Its the way you choose to do business and how you perceive talent being part of that. In other words its your “mental business model” that’s the problem.
The availability of adequate talent is not the problem, it’s how you choose to access it and make use of it that is.
Let me guess, your concept of talent management is one of getting and keeping great employees?
One way to get suitable access to talent is to put it on your payroll. This is what the description of talent management just above says. This is no different than your CFO saying the only way we can sustain and grow our business is to use retained earnings as the source of our working capital requirements. That may be your decision, but it certainly isn’t the only potential way you can access and source your working capital requirements.
The treasurer example above completely parallels the talent availability issue.

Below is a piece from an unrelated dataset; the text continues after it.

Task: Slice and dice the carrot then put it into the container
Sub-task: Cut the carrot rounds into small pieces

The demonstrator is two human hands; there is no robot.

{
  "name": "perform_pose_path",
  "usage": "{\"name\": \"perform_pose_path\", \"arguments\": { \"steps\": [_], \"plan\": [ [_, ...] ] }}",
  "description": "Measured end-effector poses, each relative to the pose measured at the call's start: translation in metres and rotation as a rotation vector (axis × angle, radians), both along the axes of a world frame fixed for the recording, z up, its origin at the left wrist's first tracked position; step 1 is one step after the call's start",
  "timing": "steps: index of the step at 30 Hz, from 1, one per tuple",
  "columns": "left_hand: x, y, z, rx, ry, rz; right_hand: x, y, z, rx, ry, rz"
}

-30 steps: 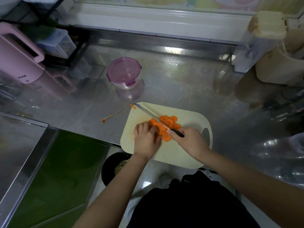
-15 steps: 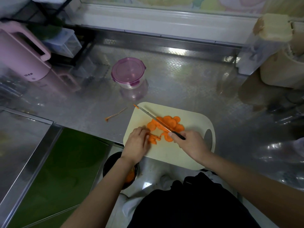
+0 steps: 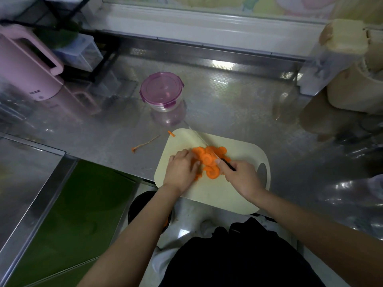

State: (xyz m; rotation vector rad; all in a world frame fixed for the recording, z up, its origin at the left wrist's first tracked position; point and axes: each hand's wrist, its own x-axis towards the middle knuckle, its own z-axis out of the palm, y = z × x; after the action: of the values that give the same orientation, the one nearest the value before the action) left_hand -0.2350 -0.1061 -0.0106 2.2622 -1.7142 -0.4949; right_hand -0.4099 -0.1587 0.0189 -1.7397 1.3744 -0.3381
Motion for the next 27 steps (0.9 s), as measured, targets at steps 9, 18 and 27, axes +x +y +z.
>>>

Relying on a singular strategy to meet a critical business input is risky because you don’t have as many options. You become completely exposed to any emerging vagaries that arise in the singular option. Why would you expose yourself to such a risk?

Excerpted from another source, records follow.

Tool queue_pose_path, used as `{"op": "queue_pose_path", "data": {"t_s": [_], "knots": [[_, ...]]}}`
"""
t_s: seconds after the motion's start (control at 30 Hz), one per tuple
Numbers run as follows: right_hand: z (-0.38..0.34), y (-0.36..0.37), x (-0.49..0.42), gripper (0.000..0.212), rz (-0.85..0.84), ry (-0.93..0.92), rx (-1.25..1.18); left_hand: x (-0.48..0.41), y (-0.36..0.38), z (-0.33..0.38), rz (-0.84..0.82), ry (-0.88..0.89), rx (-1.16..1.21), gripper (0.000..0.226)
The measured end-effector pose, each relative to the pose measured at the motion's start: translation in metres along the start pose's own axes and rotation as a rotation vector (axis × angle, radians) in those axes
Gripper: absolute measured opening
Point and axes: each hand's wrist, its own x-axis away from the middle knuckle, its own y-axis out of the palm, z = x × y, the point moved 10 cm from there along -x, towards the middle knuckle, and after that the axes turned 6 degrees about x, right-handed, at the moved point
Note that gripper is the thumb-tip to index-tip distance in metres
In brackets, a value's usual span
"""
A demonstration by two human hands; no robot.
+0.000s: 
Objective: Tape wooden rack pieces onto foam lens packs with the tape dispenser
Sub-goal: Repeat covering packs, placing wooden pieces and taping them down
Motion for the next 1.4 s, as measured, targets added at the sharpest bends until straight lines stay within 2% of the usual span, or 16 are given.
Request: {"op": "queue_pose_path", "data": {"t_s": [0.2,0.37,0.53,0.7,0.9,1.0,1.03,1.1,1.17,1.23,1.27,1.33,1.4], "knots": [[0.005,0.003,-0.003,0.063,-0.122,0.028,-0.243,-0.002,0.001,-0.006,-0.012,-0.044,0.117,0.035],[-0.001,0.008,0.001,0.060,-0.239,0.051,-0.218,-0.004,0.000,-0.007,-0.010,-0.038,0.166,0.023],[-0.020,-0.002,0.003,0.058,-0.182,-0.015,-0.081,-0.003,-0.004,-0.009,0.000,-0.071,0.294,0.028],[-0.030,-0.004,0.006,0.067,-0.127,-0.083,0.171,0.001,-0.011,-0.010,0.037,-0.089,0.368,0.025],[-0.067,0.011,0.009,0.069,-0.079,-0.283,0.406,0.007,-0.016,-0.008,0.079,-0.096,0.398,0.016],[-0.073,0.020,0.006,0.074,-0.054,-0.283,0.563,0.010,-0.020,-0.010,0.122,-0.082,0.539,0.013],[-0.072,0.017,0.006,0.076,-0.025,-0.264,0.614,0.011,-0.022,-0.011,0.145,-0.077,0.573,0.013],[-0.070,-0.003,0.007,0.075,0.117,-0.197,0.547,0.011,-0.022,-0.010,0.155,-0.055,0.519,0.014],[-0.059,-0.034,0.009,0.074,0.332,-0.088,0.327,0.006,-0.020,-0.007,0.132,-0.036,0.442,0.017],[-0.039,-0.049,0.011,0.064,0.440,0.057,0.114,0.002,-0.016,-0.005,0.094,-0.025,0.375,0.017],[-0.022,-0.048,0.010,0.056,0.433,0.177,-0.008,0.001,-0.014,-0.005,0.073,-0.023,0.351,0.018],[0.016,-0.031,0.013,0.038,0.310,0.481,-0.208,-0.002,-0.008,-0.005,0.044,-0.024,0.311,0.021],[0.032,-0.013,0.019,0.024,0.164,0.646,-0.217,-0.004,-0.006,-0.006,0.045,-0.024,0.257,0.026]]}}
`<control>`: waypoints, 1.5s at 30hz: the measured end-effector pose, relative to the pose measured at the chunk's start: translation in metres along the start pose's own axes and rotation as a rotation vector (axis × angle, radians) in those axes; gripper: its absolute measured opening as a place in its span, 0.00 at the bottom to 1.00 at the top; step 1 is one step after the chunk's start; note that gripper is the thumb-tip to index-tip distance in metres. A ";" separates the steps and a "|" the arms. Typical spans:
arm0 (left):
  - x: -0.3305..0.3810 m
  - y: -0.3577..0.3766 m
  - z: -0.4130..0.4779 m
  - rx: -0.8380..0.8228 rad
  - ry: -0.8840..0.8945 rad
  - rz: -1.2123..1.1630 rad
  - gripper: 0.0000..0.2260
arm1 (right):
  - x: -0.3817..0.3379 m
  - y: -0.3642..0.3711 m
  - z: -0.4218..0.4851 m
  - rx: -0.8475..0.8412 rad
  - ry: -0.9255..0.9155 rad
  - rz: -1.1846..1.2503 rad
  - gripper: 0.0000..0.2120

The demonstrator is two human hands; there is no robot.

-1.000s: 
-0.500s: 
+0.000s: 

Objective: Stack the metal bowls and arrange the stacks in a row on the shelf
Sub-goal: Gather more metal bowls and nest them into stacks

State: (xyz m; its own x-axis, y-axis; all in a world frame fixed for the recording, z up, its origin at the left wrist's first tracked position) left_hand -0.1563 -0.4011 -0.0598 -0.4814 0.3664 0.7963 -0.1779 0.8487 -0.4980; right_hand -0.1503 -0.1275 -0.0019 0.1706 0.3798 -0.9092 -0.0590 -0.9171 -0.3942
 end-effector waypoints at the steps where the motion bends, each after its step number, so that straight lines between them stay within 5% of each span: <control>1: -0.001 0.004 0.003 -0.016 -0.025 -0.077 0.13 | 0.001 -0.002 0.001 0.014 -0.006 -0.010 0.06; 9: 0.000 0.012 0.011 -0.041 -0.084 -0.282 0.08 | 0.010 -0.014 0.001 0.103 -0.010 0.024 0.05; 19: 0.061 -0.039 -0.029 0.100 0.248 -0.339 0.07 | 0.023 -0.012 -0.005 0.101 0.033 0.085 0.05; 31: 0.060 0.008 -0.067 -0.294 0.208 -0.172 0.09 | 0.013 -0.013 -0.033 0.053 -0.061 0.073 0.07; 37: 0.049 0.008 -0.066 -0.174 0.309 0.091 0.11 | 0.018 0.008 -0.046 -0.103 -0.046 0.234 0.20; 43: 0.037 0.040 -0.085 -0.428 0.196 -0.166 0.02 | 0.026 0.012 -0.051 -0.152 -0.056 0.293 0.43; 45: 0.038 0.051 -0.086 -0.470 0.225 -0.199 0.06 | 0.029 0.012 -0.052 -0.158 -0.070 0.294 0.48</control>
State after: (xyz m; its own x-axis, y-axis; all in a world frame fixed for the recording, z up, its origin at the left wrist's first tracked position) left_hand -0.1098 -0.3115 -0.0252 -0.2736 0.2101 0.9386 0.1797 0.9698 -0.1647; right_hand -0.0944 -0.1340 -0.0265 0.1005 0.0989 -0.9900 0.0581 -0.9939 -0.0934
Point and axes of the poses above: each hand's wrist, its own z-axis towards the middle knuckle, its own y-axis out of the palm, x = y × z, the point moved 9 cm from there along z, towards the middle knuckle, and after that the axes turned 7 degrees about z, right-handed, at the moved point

- The option is so comparatively attractive when it works that any other option pales in comparison. We can (and do) “fund appropriate types of insurance” to cover our risks with this option while we enjoy the benefits.

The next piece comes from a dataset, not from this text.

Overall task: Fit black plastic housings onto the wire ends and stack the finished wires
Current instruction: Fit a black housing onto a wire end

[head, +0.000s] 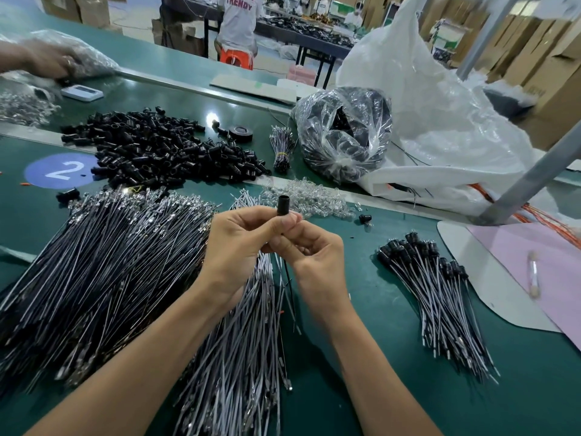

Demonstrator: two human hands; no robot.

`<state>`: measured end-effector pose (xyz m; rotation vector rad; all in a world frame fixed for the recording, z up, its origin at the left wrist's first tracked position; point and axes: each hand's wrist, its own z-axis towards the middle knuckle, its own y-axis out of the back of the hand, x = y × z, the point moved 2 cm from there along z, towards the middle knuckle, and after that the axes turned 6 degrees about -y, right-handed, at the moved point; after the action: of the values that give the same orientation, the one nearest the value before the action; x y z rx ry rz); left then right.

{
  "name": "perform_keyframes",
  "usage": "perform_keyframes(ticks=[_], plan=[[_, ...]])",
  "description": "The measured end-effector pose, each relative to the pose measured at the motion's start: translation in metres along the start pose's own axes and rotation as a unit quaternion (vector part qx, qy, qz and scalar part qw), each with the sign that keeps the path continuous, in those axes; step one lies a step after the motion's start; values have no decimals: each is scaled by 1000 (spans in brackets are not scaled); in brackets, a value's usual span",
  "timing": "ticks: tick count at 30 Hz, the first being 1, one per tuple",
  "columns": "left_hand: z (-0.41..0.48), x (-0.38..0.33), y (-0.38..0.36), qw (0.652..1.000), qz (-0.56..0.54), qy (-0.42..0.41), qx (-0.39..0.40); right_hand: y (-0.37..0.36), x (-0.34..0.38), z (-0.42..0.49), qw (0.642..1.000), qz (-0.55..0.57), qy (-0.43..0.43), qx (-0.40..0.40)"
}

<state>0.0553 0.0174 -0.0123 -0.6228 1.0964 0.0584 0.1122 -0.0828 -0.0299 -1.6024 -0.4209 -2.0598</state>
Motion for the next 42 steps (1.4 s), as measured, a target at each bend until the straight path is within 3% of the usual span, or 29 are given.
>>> perform_keyframes(ticks=[9,18,23,25,27,30,35,42], plan=[[2,-4,0,996,-73,37,-21,-10,6,-2,1000,-4,18,4],[5,-1,4,995,-45,78,-50,-9,12,-6,993,-107,13,-42],[8,-1,11,992,-69,87,-66,-5,19,-9,993,-106,-39,17],[11,-2,18,987,-75,108,-87,4,20,-5,989,-131,-67,0],[12,-4,23,984,-62,148,-81,20,16,6,971,-214,-82,-72],[12,-4,24,980,1,197,-39,46,10,32,913,-372,-104,-132],[11,2,15,976,57,207,-27,49,-1,69,823,-558,-108,-26],[11,4,15,981,53,185,-16,48,-11,85,800,-599,-34,-14]])
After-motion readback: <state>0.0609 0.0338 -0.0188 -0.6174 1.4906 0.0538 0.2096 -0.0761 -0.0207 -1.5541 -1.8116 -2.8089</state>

- There is no other realistic option available (there are operational, system, instrumental or institutional barriers to use of any other alternative).
- I cannot think of another practical way of meeting our talent needs here.
- Isn’t this what talent management (getting and keeping great employees) is about anyway?
Let us explore two clear examples of what the talent choices really can be:
Several decades ago, nearly all sports footwear (Puma, Reebok, Adidas, etc.,) producing firms had investments in their own manufacturing facilities. They had to didn’t they? How would they sell their footwear if they didn’t? So manufacturing is a critical business process, right? Nike proved to them that the answer was NO. Nike chose to contract manage its manufacturing requirements. It focused on design and marketing for its investments in employee centric talent. It soon dominated the related marketplace. Why? because it had more flexibility and cost advantages due to its investments in working capital.
Lesson: just because you have to do it (e.g., manufacture goods with the attendant talent implications) doesn’t mean you have to invest in it through the “employment strategy”.
Secondly, Apple and Microsoft have two distinct core business strategies regarding the development and marketing of software and hardware.
Microsoft chooses to focus on the software side and relies on its hardware partners to do the rest (Microsoft does do considerable amounts of marketing of its product services). This means as a customer you know that any product that has a Microsoft system on it will work in predictable ways, so your decision boils down to the hardware vendor of choice.
Apple focuses on hardware and does enough work on software to make its products standout (during use) from the competition. Even though Apple is a niche player in the personal computer market (less than 10%) it still is the most successful in capturing profits in the industry (approx. 50% of all profits?). From the customers’ perspective if there is an issue with an Apple computer, regardless of the reason, they only need to deal with Apple to try and get a satisfactory resolution. Anybody who has had issues with their Windows based machine know the challenges of getting resolution can be (standard comment heard: it’s the other party’s issue)
Lesson: you don’t always have to operate like the dominant pack to be successful. Investing in talent differently than your competition can have its advantages.
At the end of the day, both Microsoft and Apple deliver a similar product service offering through their respective distinct approaches: computer and software systems. Though they do it quite differently, both are extremely profitable. They are both successful in achieving access to great talent through employment and through indirect use of partner talent pools.
Lesson: If you have a talent issue that just won’t go away. Consider the way you do business (in that talent pinching area at least) as the root cause.
Those of us with an economist orientation , fully appreciate these lessons. For us this suggests that talent management is more than just a human resources (i.e., employee centric talent management) issue.